## WHAT YOU SHOULD DO:
Using the material below, work out how many lines contain "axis". Only the number is wanted.

====== STORED DATA ======

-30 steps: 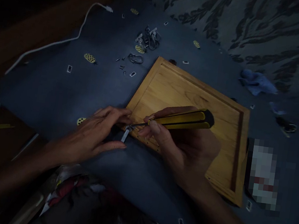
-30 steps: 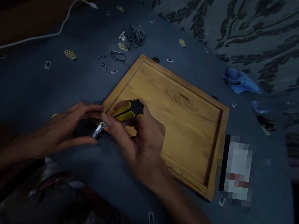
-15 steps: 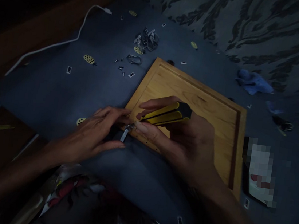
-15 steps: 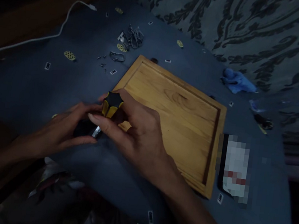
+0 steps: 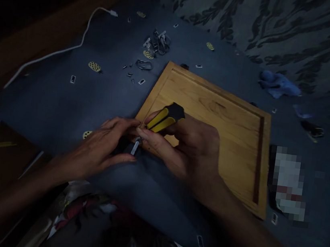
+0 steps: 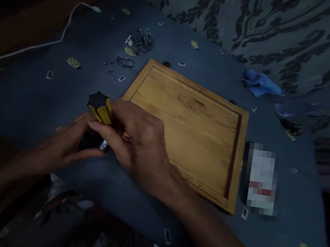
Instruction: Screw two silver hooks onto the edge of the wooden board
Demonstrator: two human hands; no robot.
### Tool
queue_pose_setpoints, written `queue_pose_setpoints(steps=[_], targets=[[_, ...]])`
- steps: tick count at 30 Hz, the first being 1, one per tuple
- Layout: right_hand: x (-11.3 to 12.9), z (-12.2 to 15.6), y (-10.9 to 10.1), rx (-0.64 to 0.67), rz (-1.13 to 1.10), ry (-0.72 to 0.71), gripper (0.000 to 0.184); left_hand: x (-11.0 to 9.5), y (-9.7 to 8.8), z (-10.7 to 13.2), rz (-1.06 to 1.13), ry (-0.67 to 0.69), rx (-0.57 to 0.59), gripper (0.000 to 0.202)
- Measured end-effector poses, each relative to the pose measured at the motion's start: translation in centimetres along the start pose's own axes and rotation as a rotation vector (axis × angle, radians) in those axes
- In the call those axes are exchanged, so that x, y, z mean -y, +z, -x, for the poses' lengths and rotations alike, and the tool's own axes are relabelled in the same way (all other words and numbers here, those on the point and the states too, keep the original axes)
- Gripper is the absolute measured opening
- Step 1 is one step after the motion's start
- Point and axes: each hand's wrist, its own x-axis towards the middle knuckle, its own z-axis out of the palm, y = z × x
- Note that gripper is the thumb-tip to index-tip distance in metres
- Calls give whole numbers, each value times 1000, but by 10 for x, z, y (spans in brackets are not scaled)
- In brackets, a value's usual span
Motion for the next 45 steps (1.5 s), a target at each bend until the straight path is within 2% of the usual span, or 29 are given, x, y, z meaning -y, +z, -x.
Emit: queue_pose_setpoints(steps=[3, 7, 11, 12, 16, 21, 28, 34, 39, 45], targets=[[-1, -2, 3, -17, -3, 12, 24, 0, 0, 0, 7, 6, -9, 51], [1, -2, 1, -42, -132, 71, 21, 1, -1, 0, 29, -37, 9, 54], [10, 3, -9, -320, -295, 224, 8, 2, 0, 2, 95, -67, 14, 61], [12, 6, -12, -356, -314, 248, 7, 3, 1, 2, 111, -68, 13, 61], [9, 22, -13, -278, -315, 292, 6, 6, 3, 4, 123, -67, -17, 62], [0, 36, -1, -264, -293, 198, 1, 6, 1, 4, 110, -80, 9, 64], [-3, 31, 3, -268, -283, 146, 2, 4, -2, 3, 123, -95, 24, 63], [-5, 29, 5, -230, -306, 206, 2, 3, -1, 3, 141, -89, 35, 62], [-5, 26, 5, -214, -286, 175, 3, 2, -1, 3, 156, -76, 28, 61], [-4, 24, 1, -142, -124, 80, 3, 2, -1, 2, 134, -61, 22, 61]])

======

## RESPONSE TO THIS TASK:
2